Work item>
The line containing "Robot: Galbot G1" and every line after it, through the last one below: output exactly these and nothing else.

····················

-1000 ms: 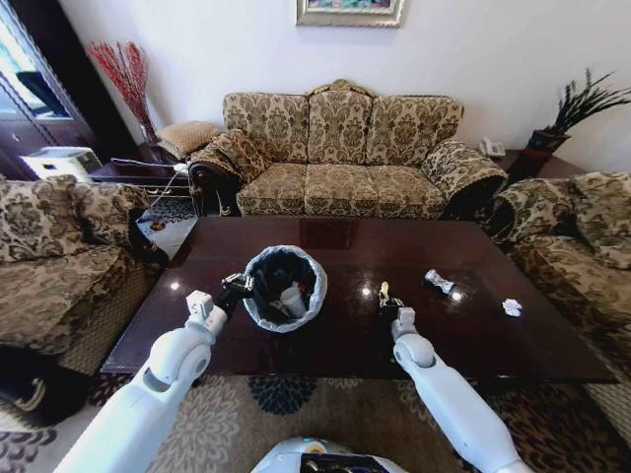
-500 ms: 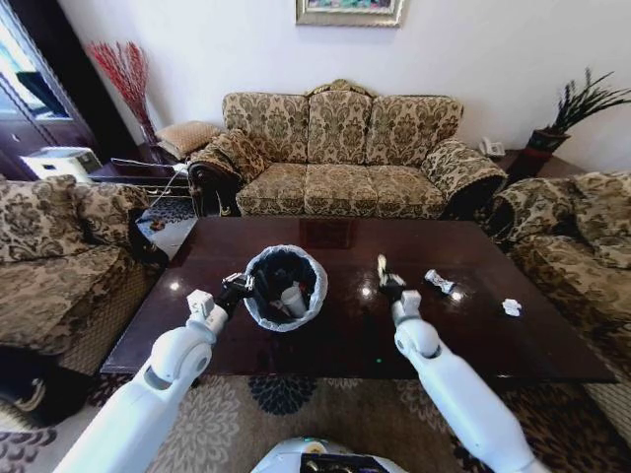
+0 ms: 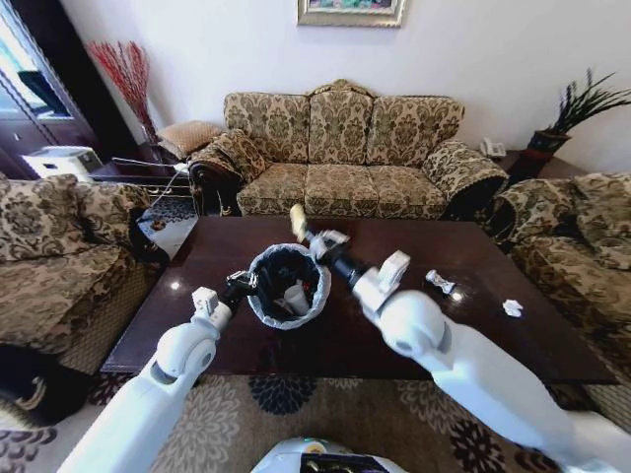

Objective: Move to the front of the table and place the trash on the table into the trash bin.

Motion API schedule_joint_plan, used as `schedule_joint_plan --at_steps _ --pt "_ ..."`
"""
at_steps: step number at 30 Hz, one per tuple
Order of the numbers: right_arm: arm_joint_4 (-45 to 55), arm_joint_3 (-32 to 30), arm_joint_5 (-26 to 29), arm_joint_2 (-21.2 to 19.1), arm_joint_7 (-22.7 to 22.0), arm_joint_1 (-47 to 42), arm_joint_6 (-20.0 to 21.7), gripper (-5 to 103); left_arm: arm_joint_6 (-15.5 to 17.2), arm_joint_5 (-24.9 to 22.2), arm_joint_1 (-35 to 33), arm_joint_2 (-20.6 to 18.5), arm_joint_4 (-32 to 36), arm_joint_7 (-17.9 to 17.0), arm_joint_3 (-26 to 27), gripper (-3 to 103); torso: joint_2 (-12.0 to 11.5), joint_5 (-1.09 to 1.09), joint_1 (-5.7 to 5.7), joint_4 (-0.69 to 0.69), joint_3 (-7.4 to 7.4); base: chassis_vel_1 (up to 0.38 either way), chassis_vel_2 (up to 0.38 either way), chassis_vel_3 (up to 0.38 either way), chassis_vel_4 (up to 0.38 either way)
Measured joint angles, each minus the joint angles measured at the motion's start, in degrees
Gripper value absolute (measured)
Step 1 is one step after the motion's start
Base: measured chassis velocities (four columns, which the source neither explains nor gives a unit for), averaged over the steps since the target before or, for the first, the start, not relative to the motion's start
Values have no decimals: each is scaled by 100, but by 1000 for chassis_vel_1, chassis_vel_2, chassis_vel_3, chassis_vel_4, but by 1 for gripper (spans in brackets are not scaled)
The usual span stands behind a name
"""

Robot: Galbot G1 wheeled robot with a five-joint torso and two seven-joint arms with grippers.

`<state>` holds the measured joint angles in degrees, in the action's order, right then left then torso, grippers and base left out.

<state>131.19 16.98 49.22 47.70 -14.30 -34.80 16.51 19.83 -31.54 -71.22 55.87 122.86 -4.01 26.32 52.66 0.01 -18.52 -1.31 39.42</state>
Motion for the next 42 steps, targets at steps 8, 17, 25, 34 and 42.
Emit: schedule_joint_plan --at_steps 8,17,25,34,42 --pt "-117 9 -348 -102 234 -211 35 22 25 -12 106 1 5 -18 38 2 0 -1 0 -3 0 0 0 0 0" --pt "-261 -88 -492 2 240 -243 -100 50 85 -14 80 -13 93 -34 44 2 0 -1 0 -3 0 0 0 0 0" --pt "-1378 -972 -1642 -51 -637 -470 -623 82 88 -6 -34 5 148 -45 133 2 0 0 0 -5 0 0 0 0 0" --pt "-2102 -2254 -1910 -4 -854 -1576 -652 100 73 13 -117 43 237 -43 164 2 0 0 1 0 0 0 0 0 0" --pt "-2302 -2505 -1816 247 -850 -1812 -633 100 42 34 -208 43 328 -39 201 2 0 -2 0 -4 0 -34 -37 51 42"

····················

The answer>
Robot: Galbot G1 wheeled robot with a five-joint torso and two seven-joint arms with grippers.

`<state>` holds the measured joint angles in degrees, in the action's order, right then left then torso, grippers and base left out.

<state>131.19 16.98 49.22 47.70 -14.30 -34.80 16.51 19.83 -31.54 -71.22 55.87 122.86 -4.01 26.32 52.66 0.01 -18.52 -1.31 39.42</state>
Motion for the next 42 steps, targets at steps 8, 17, 25, 34 and 42.
Emit: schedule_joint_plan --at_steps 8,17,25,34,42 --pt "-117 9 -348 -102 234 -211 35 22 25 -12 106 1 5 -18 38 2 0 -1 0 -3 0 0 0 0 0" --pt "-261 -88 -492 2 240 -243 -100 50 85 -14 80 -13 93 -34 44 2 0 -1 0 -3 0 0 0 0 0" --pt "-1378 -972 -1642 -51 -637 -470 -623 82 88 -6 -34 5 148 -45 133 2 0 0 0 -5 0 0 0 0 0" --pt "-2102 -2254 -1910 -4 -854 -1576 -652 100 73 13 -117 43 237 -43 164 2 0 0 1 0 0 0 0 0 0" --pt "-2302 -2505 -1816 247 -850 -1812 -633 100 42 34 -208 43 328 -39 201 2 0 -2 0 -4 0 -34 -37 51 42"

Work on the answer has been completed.